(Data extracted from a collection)
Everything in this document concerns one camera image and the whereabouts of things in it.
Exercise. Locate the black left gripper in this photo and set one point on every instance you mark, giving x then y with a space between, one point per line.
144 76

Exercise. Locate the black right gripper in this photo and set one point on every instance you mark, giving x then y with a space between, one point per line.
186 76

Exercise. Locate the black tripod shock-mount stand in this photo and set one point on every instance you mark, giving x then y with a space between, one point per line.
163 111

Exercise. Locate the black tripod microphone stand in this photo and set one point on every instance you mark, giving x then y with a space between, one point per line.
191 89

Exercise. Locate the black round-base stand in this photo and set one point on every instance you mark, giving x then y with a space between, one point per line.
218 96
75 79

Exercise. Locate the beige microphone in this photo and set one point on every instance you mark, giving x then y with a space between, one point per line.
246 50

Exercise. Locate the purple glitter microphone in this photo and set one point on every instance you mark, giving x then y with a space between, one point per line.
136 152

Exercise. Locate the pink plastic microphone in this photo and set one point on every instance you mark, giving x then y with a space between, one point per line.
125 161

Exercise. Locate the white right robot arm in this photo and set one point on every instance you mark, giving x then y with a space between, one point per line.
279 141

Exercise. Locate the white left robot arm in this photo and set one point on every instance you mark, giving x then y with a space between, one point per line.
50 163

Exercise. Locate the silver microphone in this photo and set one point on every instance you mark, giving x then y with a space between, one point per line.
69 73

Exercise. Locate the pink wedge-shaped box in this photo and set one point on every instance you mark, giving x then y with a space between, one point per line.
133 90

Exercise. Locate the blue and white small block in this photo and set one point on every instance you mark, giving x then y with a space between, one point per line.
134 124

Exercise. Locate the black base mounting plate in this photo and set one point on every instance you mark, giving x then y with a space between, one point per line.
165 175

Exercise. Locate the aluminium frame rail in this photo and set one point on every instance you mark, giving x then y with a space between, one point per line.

TASK TO CARRY OUT: Set down the entries again exactly as they are.

RESULT FOR THIS TASK:
Everything in this document concerns one camera image and the whereabouts of things in it.
Exercise. Locate the black left gripper in this photo and set one point on every instance you mark, giving x then y with a space between, one point per line.
144 76

Exercise. Locate the black right gripper in this photo and set one point on every instance you mark, giving x then y with a space between, one point per line.
186 76

Exercise. Locate the black tripod shock-mount stand in this photo and set one point on every instance you mark, giving x then y with a space between, one point per line.
163 111

Exercise. Locate the black tripod microphone stand in this photo and set one point on every instance you mark, giving x then y with a space between, one point per line.
191 89

Exercise. Locate the black round-base stand in this photo and set one point on every instance you mark, giving x then y with a space between, one point per line.
218 96
75 79

Exercise. Locate the beige microphone in this photo and set one point on every instance you mark, giving x then y with a space between, one point per line.
246 50

Exercise. Locate the purple glitter microphone in this photo and set one point on every instance you mark, giving x then y with a space between, one point per line.
136 152

Exercise. Locate the pink plastic microphone in this photo and set one point on every instance you mark, giving x then y with a space between, one point per line.
125 161

Exercise. Locate the white right robot arm in this photo and set one point on every instance you mark, giving x then y with a space between, one point per line.
279 141

Exercise. Locate the white left robot arm in this photo and set one point on every instance you mark, giving x then y with a space between, one point per line.
50 163

Exercise. Locate the silver microphone in this photo and set one point on every instance you mark, giving x then y with a space between, one point per line.
69 73

Exercise. Locate the pink wedge-shaped box in this photo and set one point on every instance you mark, giving x then y with a space between, one point per line.
133 90

Exercise. Locate the blue and white small block in this photo and set one point on every instance you mark, giving x then y with a space between, one point per line.
134 124

Exercise. Locate the black base mounting plate in this photo and set one point on every instance you mark, giving x then y with a space between, one point per line.
165 175

Exercise. Locate the aluminium frame rail in this photo and set one point on every instance you mark, giving x then y with a space between, one point per line.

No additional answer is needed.